Les disputes sur la route virent au drame aux USA: 500 victimes de «road rage» mortes ou blessées par balle
Un geste déplacé ou une queue de poisson qui tourne au drame: les disputes sur les routes américaines ont fait un nombre record de victimes depuis le début de la pandémie qui a aggravé l’agressivité de conducteurs n’hésitant plus à dégainer une arme pour répondre.
Ces derniers jours, la passagère d’une voiture a reçu une balle dans le dos pour une priorité grillée à un carrefour au Texas et dans le Kentucky, une femme a été blessée de plusieurs balles lors d’une altercation pour une place de stationnement.
En mai, un jeune homme a tiré sur une conductrice qui lui avait fait un geste obscène pour se plaindre d’une manœuvre dangereuse sur une autoroute de Californie.

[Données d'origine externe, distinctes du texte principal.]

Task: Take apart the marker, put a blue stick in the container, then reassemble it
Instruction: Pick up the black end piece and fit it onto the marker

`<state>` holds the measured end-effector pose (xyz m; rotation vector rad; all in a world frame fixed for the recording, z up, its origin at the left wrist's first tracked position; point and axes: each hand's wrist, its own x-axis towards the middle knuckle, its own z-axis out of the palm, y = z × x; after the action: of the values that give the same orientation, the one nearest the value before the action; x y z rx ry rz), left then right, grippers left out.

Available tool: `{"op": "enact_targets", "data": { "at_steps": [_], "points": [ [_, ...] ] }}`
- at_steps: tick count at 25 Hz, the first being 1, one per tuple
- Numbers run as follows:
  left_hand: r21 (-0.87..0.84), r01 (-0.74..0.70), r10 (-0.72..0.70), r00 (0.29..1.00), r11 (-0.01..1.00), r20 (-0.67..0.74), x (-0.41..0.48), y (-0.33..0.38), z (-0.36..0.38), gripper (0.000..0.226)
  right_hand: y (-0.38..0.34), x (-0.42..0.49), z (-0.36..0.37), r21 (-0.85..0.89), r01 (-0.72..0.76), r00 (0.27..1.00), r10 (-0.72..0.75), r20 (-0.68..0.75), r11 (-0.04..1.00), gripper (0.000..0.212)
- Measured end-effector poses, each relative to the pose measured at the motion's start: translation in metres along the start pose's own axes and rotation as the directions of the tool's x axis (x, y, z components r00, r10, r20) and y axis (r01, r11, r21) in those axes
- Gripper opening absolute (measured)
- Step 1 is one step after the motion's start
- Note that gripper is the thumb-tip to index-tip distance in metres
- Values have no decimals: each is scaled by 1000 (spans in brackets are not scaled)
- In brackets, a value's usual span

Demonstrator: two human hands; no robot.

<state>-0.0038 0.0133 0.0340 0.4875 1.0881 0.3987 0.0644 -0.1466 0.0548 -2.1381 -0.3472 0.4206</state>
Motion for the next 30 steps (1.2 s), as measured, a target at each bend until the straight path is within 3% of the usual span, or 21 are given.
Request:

La balle a été fatale à un enfant de 6 ans assis à l’arrière de la voiture.
Les autorités locales ont fustigé l’attitude du tireur qui «ne peut pas contrôler ses émotions et (pour qui) le moindre événement peut provoquer un accès de colère mortel».
Record de victime de ces «road rages»
Ce genre d’incident, baptisé «road rage», augmente régulièrement depuis 2018 mais a connu un pic en 2020 aux États-Unis avec 403 morts ou blessés par balle, selon un rapport de Every Town for Gun Safety publié fin juin.
Et l’organisation favorable à un meilleur encadrement des armes à feu prévoit qu’à ce rythme, 2021 battra un record historique avec environ 500 victimes d’agressivité au volant.
«Le simple fait de conduire est dangereux et dans bien des cas, c’est le scénario parfait pour la colère», rappelle Ryan Martin, professeur de psychologie à l’université du Wisconsin à Green Bay, qui a travaillé sur les comportements agressifs au volant.
Mais depuis le début de la pandémie, «on a vu une augmentation des situations de stress, d’angoisse et de frustration», explique-t-il. «L’existence même d’un virus mortel met les gens sur les nerfs», sans compter la fermeture de pans entiers de l’économie, le confinement ou le télétravail qui ont pesé lourd sur la santé mentale des Américains.
Narcissisme et liberté
Dans un pays où le port d’armes est protégé, l’explosion des ventes d’armes à feu en 2020 a été un facteur aggravant, selon lui. Une arme est un «mécanisme mortel pour exprimer la colère», dit le Dr Martin, citant des études qui montrent que le simple fait d’avoir une arme dans sa voiture accentue le risque d’agressivité au volant.
Pour la psychologue Pauline Wallin, spécialiste de la gestion des émotions, la polarisation extrême de la société sous le mandat de Donald Trump a aussi exacerbé le sentiment d’agressivité des Américains face à une situation de frustration. «Celui qui vous coupe la route n’est plus seulement quelqu’un qui vous embête, c’est un ennemi contre lequel vous devez vous défendre, ou attaquer», dit-elle. «Parce que vous êtes plus divisé, vous êtes plus enclin à blâmer les autres pour ce qui vous arrive», explique-t-elle.
Ryan Martin souligne que la Covid-19 a accru le sentiment de fracture du pays, comme le port du masque, devenu «la marque d’une idéologie politique». Et le clivage n’a pas disparu avec la défaite de Donald Trump. Mais, souligne le Dr Wallin, «la responsabilité finale incombe à l’individu» plutôt qu’à la pandémie car la violence au volant n’est pas un phénomène nouveau.
Elle dénonce le «narcissisme» et la «mauvaise gestion du sentiment de frustration» des Américains, quand Ryan Martin évoque l’«individualisme» de la société et sa conception très personnalisée de la «liberté».
Pour éviter une situation de stress en voiture pouvant dégénérer, Pauline Wallin conseille de «prendre une longue inspiration» et se demander si cet incident «sera encore important pour vous demain, ou dans une semaine».
Le Dr Martin met l’accent sur les messages de prévention routière sur le respect mutuel ou la rénovation des infrastructures pour que la conduite ne soit pas un facteur de stress. Il recommande également de «laisser courir» plutôt que de s’engager dans une confrontation avec un autre automobiliste, car «réagir de façon hostile ou agressive ne donnera jamais de résultat positif».